Alan Edmund Beeton was the younger of two children of a sociable and wealthy stockbroker, Henry Ramié Beeton (1853–1934) and his wife Elizabeth Mary Ann, née Dibley. His elder sister Mary was born in 1876 and he followed on 8th February 1880, at 42 Belsize Square, Hampstead. Henry Beeton’s success enabled him to buy ‘Hammonds’ a country house and estate at Checkendon, Oxfordshire, where weekend parties included notable cultural figures: George Bernard Shaw was one and an early drawing by Alan suggests the ballerina Anna Pavlova another. Alan showed early graphic talent, sending home illustrated letters from his preparatory schools, then Charterhouse and Trinity College, Cambridge. Many were witty caricatures of masters and university dons. His painting was always one of strong forms, with early colour that became more tonal over time. While still at Trinity in 1899 and 1900 he had two poster designs published in The Poster magazine, the former done for the Cambridge Footlights review and the latter one of several for Daly’s Theatre, London. Determined to become an artist, and well resourced, he abandoned Trinity and a degree after two years and went to Paris for the next three, where he took lessons in various artists’ studios and met Gerald Kelly (later Sir Gerald, PRA) who became his closest friend.
The Beetons’ first married home was 2 Adamson Road, South Hampstead, where Alan’s studio was reportedly the best room in the tall Edwardian house. He painted almost entirely there and in another studio at ‘Wheeler’s’, a country second home that Henry Beeton lent them on the Checkendon estate before Alan inherited 'Hammonds' on his death in 1934, moved there permanently and added a large new studio. Both the children were still there as ‘students’ in September 1939 but Mary married Leslie Holliday at Henley in spring 1941 and Alan junior was a wartime RAF pilot officer by 1942.
Beeton’s daughter much later reported that he was not a sketcher and never painted or even sat outdoors, where his only notable activity was twice-daily swimming during family holidays in Cornwall. His life and habits were also otherwise wholly conventional and ‘un-Bohemian’, with a social ease ideal for a portrait painter except that, since not needing to paint for a living, he only did commissioned portraits of people who interested him. The family manservant, Pugsley, was a frequent subject and his 'Girl in a Wood' (exh. RA, 1924, and now at Oldham) is of Nellie Warnham, a country girl then in service with them at Checkendon. A London tramp named Lannezzari, whom he befriended and the family called ‘Lazarus’ was another model and he also used professional ones, including Rosa des Iles and Marguerite Kelsey.
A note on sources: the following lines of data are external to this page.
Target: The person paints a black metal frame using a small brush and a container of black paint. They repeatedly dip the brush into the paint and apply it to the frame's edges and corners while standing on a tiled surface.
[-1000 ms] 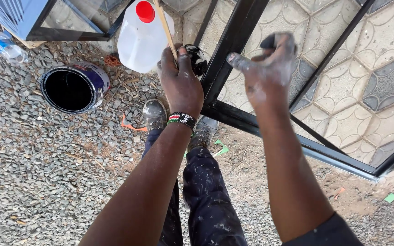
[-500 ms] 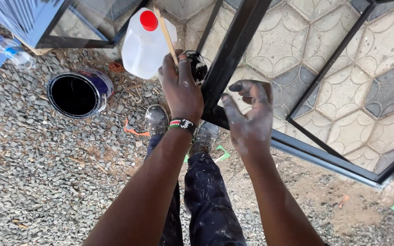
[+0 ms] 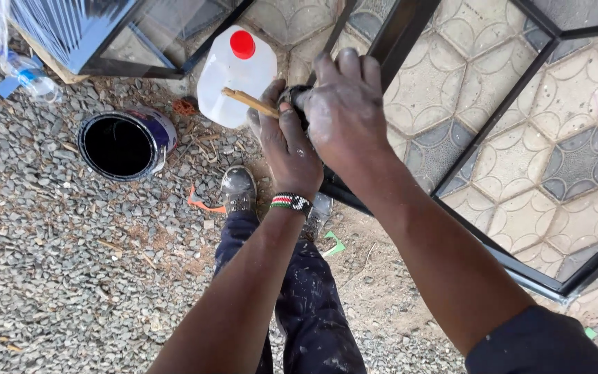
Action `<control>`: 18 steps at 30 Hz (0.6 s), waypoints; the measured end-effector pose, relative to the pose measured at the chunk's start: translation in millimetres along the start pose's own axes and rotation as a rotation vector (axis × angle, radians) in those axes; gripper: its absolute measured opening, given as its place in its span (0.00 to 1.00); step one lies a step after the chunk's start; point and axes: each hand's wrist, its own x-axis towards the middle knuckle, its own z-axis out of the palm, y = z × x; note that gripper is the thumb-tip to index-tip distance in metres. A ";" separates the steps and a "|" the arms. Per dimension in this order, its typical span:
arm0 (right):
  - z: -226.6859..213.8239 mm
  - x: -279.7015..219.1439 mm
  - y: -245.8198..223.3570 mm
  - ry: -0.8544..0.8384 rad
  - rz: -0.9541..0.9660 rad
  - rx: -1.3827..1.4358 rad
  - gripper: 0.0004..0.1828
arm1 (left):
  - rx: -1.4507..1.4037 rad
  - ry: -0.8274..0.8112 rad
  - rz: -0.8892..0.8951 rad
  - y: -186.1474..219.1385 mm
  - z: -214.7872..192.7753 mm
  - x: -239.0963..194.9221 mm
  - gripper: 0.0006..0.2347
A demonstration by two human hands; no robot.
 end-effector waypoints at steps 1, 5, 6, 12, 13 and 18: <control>-0.3 4.4 -1.9 0.003 0.001 -0.003 0.13 | -0.003 -0.001 0.003 2.7 -1.0 1.1 0.22; 8.0 8.4 -0.5 -0.167 0.010 0.000 0.11 | -0.020 0.016 -0.082 8.0 -2.1 -0.9 0.22; 12.1 7.8 2.4 -0.152 -0.004 0.035 0.13 | -0.042 0.024 -0.093 8.1 -1.2 -1.1 0.21; -39.7 3.0 10.8 -0.339 0.149 0.427 0.17 | -0.013 0.035 -0.064 3.4 1.4 -1.5 0.19; -48.6 -3.6 14.4 -0.342 0.148 0.428 0.17 | -0.012 0.036 -0.066 3.5 1.1 -1.4 0.19; -53.1 -35.3 32.1 -0.096 0.150 0.667 0.18 | 0.006 0.009 -0.011 10.9 -1.1 -2.3 0.21</control>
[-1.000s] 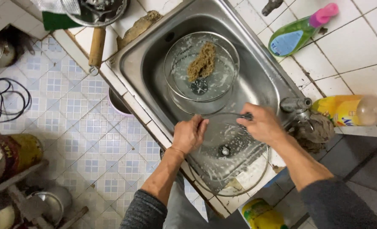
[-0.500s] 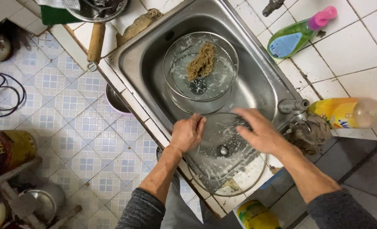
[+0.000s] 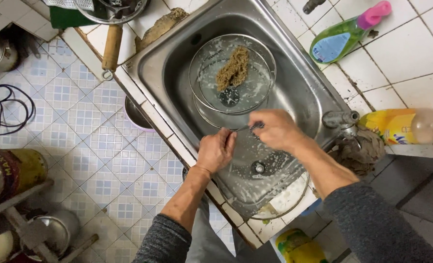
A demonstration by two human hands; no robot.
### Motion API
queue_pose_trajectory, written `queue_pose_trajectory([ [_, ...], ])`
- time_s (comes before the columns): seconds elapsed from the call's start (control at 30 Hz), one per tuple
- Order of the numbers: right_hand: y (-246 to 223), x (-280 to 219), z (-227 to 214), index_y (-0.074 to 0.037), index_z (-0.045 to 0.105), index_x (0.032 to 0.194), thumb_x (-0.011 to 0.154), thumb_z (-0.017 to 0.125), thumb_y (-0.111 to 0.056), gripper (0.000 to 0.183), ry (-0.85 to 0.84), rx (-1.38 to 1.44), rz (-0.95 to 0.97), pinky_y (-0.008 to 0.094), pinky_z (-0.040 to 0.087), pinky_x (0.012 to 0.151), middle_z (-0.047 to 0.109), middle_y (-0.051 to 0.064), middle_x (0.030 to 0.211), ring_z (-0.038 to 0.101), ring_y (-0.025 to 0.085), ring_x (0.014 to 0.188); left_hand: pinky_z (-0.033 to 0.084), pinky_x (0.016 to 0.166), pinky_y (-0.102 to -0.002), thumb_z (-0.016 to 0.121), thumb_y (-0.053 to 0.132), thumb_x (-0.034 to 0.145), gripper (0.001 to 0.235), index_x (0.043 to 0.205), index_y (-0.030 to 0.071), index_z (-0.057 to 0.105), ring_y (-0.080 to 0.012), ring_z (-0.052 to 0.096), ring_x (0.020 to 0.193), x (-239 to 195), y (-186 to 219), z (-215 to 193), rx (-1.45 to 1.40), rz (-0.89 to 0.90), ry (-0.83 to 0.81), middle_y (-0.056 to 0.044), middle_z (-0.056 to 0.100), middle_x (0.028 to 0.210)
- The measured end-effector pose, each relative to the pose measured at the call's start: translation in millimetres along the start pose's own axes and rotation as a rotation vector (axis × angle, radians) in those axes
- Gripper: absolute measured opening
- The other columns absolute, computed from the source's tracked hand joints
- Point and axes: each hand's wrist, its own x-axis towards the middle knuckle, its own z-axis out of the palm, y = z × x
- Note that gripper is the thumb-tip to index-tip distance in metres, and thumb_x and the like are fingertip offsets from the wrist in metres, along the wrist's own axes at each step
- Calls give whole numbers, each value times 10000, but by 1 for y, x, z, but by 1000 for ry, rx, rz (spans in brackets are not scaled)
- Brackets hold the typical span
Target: Scrubbing and rinsing a glass pot lid in a kitchen sink using a scouring pad.
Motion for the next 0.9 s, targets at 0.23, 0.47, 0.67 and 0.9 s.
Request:
queue_pose_trajectory([
  [0.23, 64, -40, 5, -266, 763, 932, 754, 745, -265, 179, 47, 4, 242, 384, 553, 719, 737, 56, 729, 731, 266, 760, 546, 620, -526, 539, 394, 972, 282, 885, 151, 653, -394, 720, 650, -1, 4, -7, 40, 32, -12, -152, 691, 622],
  [0.47, 14, -1, 15, -114, 658, 1117, 846, 689, -180, 280, -48, -285, -37, 492, 565, 693, 696, 225, 763, 711, 400, 755, 547, 619, -514, 508, 401, 980, 297, 882, 154, 641, -380, 729, 661, 0, 5, -6, 55, 7, -60, -139, 695, 629],
  [0.67, 74, -17, -1, -146, 748, 1014, 845, 768, -246, 197, 121, -251, -166, 401, 576, 739, 728, 141, 908, 722, 334, 860, 553, 665, -522, 496, 445, 983, 316, 943, 183, 668, -387, 735, 715, 0, 5, -8, 31, -41, -116, -127, 716, 669],
  [0.9, 68, -58, -12, -184, 786, 1104, 887, 727, -309, 257, 177, -307, -202, 393, 599, 831, 683, 78, 1133, 703, 302, 1030, 552, 756, -582, 545, 452, 961, 319, 1101, 213, 705, -443, 722, 813, 5, 18, -22, -105, -80, -157, -161, 750, 777],
])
Rosa was the subject of the first of his 21 exhibits at the RA, 1923–1943, Marguerite of two others, and ‘Gipsy’ (RA 1927, now Fitzwilliam Museum) was of a woman called Myrenni, one of two such female travellers who sat for him.
He also painted his parents and self portraits, but otherwise primarily focused on still-life compositions, working and reworking both these and portraits to obtain the technical qualities he sought. The most original still-life examples were a ‘posing’-titled set of four, two now in the Fitzwilliam Museum, that used wooden lay-figures as sitters. ‘Decomposing’ (RA, 1929 and 1932, now in the Tate) was purchased for the nation by the Royal Academy’s Chantrey Bequest in 1931. Beeton himself was elected ARA in 1938 but since he sold relatively little and spent as much time in his studio as possible, a great deal accumulated by the time of his death, despite him also destroying a great deal. He kept very detailed studio notebooks documenting his work but, as a matter of modesty, generally did not sign it. By his daughter’s report, he dealt competently with the practicalities of living in a large property without having any other interest in it, and family and social life was largely organised by their mother.
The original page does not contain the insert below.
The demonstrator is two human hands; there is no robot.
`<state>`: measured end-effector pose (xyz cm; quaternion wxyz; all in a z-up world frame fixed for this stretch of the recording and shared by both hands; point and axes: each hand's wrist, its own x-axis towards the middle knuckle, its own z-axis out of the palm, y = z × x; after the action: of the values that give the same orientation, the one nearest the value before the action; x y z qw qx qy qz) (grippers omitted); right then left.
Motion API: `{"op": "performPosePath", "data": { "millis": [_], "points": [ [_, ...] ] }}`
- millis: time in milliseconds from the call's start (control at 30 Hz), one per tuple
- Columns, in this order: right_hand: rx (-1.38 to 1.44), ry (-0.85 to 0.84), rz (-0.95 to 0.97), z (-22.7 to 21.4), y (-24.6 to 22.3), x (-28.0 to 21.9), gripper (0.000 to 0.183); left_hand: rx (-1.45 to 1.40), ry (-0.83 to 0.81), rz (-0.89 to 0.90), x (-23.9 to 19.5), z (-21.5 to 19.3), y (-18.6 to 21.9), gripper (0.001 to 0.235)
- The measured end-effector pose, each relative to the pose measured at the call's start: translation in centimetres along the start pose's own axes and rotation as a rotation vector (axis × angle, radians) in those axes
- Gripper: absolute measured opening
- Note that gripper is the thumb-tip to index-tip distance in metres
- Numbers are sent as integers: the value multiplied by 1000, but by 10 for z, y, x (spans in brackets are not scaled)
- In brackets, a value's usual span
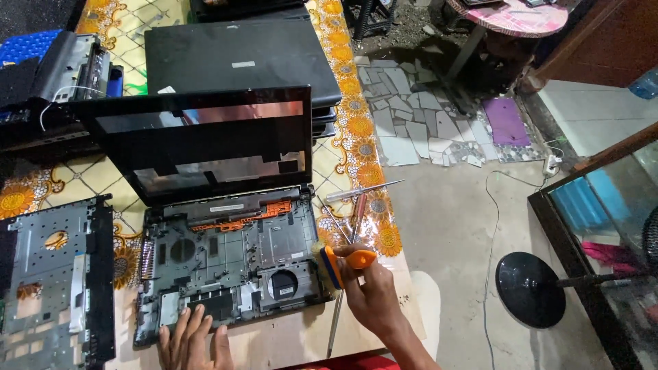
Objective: The person uses a screwdriver to remove screws from the laptop's internal chassis, then cleans the interior with a brush. They place the bottom cover back onto the laptop base and align it for reassembly.
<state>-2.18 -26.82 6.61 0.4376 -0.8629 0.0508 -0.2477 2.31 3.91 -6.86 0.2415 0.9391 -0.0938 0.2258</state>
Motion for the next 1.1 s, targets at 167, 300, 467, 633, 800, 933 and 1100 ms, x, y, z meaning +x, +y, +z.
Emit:
{"op": "performPosePath", "data": {
  "millis": [167,300,467,633,800,933,1100],
  "points": [
    [12,-38,-10,1,1,-2,18,9,-22,-18,2,-1,1,32],
    [6,-61,58,2,2,-3,21,1,-6,7,1,-2,2,29],
    [6,-88,50,1,2,-2,20,9,-6,13,2,-2,1,30],
    [-61,-159,103,8,14,-9,24,26,-30,10,1,0,-3,32],
    [-67,-173,134,8,11,-8,27,3,-6,21,1,-1,-2,30],
    [-117,-253,245,8,6,-1,32,5,5,12,3,-4,4,35],
    [-222,-402,262,7,3,8,24,6,54,73,7,-10,10,30]
  ]
}}
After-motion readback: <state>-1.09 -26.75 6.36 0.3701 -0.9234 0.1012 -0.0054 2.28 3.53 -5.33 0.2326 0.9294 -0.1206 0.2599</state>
In his last years, declining health limited the periods he could work, without stopping his daily habit of doing so and he died at Checkendon on 20th December 1942, when his declared ‘effects’ were given as just £12,017 at probate, his widow and son being executors. Apart from exhibiting at the RA, he was a member of the National Portrait Society from 1915 and is listed (to 1940 only) as showing three works each at the Grosvenor Gallery, the Glasgow Institute and the Walker Art Gallery, Liverpool, nine at the London Salon and one at the Royal Hibernian Academy. He also appears to have had a large showing, including all four of his lay-figure ‘posing’ pictures, at Oldham in 1930.
Summarised from Art UK’s Art Detective discussion ‘Can we find out who was the girl in this portrait?, RA listings, Johnson & Greutner (1880–1940), and the online biography at Art & Antiques Appraisals (artantiquesappraisals.com)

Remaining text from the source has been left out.